MATERIAL PROVIDED.
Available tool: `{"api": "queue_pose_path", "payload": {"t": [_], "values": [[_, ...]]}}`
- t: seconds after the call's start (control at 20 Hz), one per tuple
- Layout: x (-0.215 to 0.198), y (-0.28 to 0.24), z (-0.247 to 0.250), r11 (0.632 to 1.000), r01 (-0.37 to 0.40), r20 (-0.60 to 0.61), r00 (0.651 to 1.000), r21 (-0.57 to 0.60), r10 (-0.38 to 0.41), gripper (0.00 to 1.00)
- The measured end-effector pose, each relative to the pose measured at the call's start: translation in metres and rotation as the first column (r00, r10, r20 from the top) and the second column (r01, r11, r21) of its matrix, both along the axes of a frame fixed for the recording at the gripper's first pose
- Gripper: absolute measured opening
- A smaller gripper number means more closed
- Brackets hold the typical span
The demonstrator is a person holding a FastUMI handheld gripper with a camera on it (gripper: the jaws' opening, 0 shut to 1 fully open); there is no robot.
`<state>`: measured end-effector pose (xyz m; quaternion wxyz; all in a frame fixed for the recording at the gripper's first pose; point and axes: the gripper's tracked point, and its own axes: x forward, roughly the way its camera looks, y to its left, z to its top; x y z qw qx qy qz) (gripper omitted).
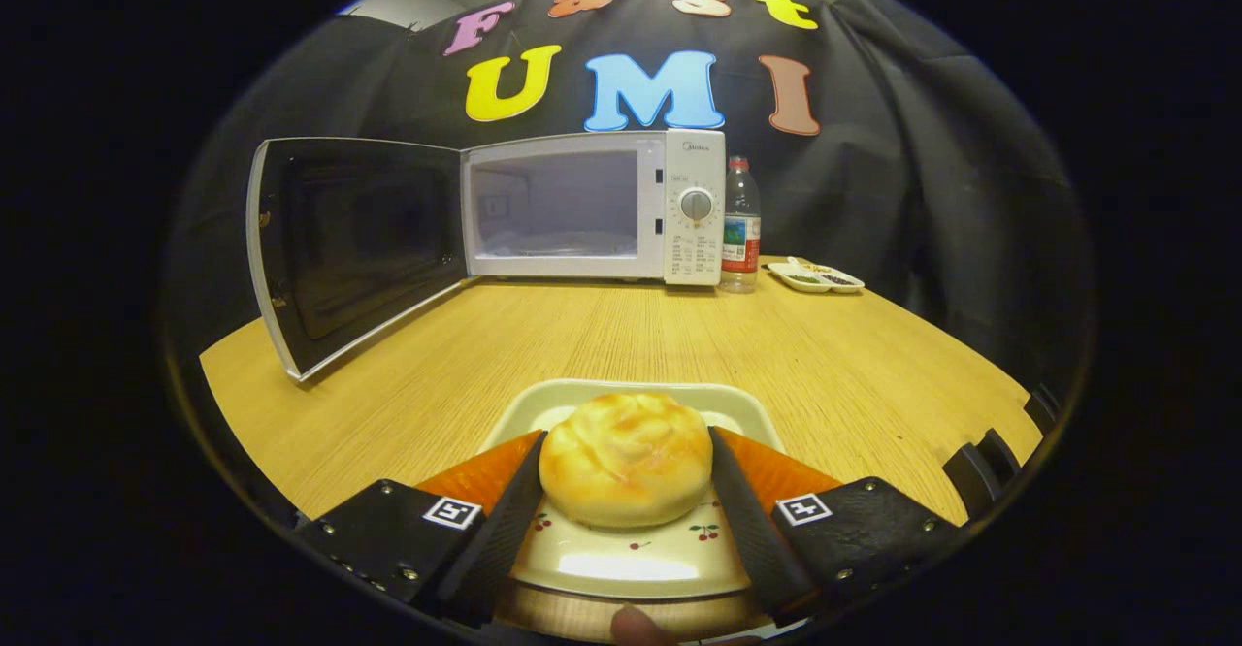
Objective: Open the microwave, put the food inside, and close the microwave door.
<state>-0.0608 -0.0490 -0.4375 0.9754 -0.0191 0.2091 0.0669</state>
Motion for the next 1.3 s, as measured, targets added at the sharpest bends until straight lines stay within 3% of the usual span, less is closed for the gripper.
{"api": "queue_pose_path", "payload": {"t": [0.15, 0.35, 0.5, 0.8, 0.95, 1.15, 1.3], "values": [[0.002, -0.002, -0.003, 1.0, -0.001, -0.006, 1.0, -0.007, 0.0, 0.8], [-0.005, 0.009, 0.027, 0.999, -0.031, 0.031, 0.999, 0.025, 0.03, 0.8], [0.001, 0.037, 0.056, 0.985, -0.101, 0.049, 0.994, 0.143, 0.095, 0.8], [0.05, 0.087, 0.095, 0.911, -0.105, -0.016, 0.992, 0.399, 0.121, 0.8], [0.086, 0.092, 0.11, 0.934, -0.072, 0.02, 0.997, 0.35, 0.069, 0.8], [0.127, 0.115, 0.115, 0.918, -0.066, -0.009, 0.997, 0.391, 0.076, 0.8], [0.166, 0.121, 0.122, 0.929, -0.026, -0.001, 1.0, 0.369, 0.028, 0.8]]}}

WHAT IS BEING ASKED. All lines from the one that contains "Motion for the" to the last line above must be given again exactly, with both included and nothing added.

SOLUTION BELOW.
Motion for the next 1.3 s, as measured, targets added at the sharpest bends until straight lines stay within 3% of the usual span, less is closed for the gripper.
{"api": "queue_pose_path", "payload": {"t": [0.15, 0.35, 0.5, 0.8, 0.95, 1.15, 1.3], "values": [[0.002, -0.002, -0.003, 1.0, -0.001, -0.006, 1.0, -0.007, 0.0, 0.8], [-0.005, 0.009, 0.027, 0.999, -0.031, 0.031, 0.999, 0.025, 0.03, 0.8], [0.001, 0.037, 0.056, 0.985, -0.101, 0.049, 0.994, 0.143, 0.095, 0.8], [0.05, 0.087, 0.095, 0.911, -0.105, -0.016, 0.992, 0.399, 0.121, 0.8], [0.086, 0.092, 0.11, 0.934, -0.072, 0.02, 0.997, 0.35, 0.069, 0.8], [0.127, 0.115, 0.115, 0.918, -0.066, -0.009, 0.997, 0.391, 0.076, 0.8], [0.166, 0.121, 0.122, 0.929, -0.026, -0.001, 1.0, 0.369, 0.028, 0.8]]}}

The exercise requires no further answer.